Spectre and Meltdown

The mitigation for the different types of techniques under the Spectre and Meltdown umbrella is to try to effectively limit the extent to which side effects of transient execution can be exploited by malicious software. These mitigations limit the ability of the processor to transiently execute certain sequences of instructions. The proposed mitigations remove the risks associated with these methods on affected platforms. New systems also include new hardware designs that remove these issues. On affected platforms, the mitigations can be configured at boot time as shown in Table 3. Default is spectre_v2=auto spectre_v2_user=auto spec_store_bypass_disable=auto.
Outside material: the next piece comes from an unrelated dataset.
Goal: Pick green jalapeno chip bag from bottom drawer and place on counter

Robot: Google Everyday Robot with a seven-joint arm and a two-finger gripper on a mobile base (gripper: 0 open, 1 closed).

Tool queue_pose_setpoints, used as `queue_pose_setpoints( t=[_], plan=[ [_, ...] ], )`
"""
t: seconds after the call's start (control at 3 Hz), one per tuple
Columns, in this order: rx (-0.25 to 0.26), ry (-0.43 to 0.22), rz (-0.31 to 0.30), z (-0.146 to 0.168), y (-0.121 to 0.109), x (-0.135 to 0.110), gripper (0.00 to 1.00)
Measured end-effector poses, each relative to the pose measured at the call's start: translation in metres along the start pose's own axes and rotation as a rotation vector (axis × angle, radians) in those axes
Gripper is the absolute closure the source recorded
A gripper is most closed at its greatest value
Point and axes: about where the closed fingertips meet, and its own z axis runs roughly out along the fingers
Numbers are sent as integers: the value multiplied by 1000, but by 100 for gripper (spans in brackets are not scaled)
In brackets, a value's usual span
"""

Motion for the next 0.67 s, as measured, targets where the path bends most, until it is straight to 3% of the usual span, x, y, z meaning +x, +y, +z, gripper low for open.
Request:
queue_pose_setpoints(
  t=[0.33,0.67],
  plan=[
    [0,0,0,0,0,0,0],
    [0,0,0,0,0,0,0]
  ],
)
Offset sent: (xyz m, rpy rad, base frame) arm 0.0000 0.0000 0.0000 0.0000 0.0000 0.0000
Table 3. Controlling Spectre and Meltdown mitigation from the Linux kernel command line. Not all possible values are covered

Parameter Effect
spectre_v2= This parameter protects the kernel from attacks from user space.
spectre_v2=on Enable Spectre V2 mitigations (also spectre_v2_user=on).
spectre_v2=off Disables mitigations for Spectre V2 (also spectre_v2_user=off).
spectre_v2=auto Detects whether the platform is affected and enables/disables mitigation accordingly (default).
spectre_v2=retpoline Replace indirect branches.
spectre_v2_user= This parameter protects between user space tasks.
spectre_v2_user=on Enable mitigations.
spectre_v2_user=off Disables mitigations.
spectre_v2_user=prctl Mitigation is enabled but can be controlled via prctl.
spectre_v2_user=auto Detects whether the platform is vulnerable and selects the best option (default). On affected systems it normally means prctl.
nospectre_v1 Disable mitigations for Spectre variant 1.
nospectre_v2 Disable mitigations for Spectre variant 2.
nopti Disables Meltdown (Kernel Page Table Isolation) mitigation.
spec_store_bypass_disable= This parameter controls the behavior of Spectre variant 4 mitigations.
spec_store_bypass_disable=on Enable mitigations for Spectre variant 4.
spec_store_bypass_disable=off Disable mitigations for Spectre variant 4.
spec_store_bypass_disable=prctl Mitigation is enabled but can be controlled via prctl.
spec_store_bypass_disable=auto Kernel detects whether the platform is vulnerable and selects the best option (default).

L1TF

In unmitigated environments that include any affected platform, a process running on a VM might be able to read host or other guest data that resides on the L1D cache by using complex techniques.

Intel released MCU and implemented software mitigations in the Linux kernel. Other OS vendors have also introduced modifications in their software to mitigate against a potential implementation of this technique. Check the recommendations from your OS provider to identify their recommended steps.

The Linux kernel allows you to control the L1TF mitigation at boot time with the l1tf= option. The possible values for this parameter are listed in Table 4. Not specifying any value is equivalent to l1tf=flush.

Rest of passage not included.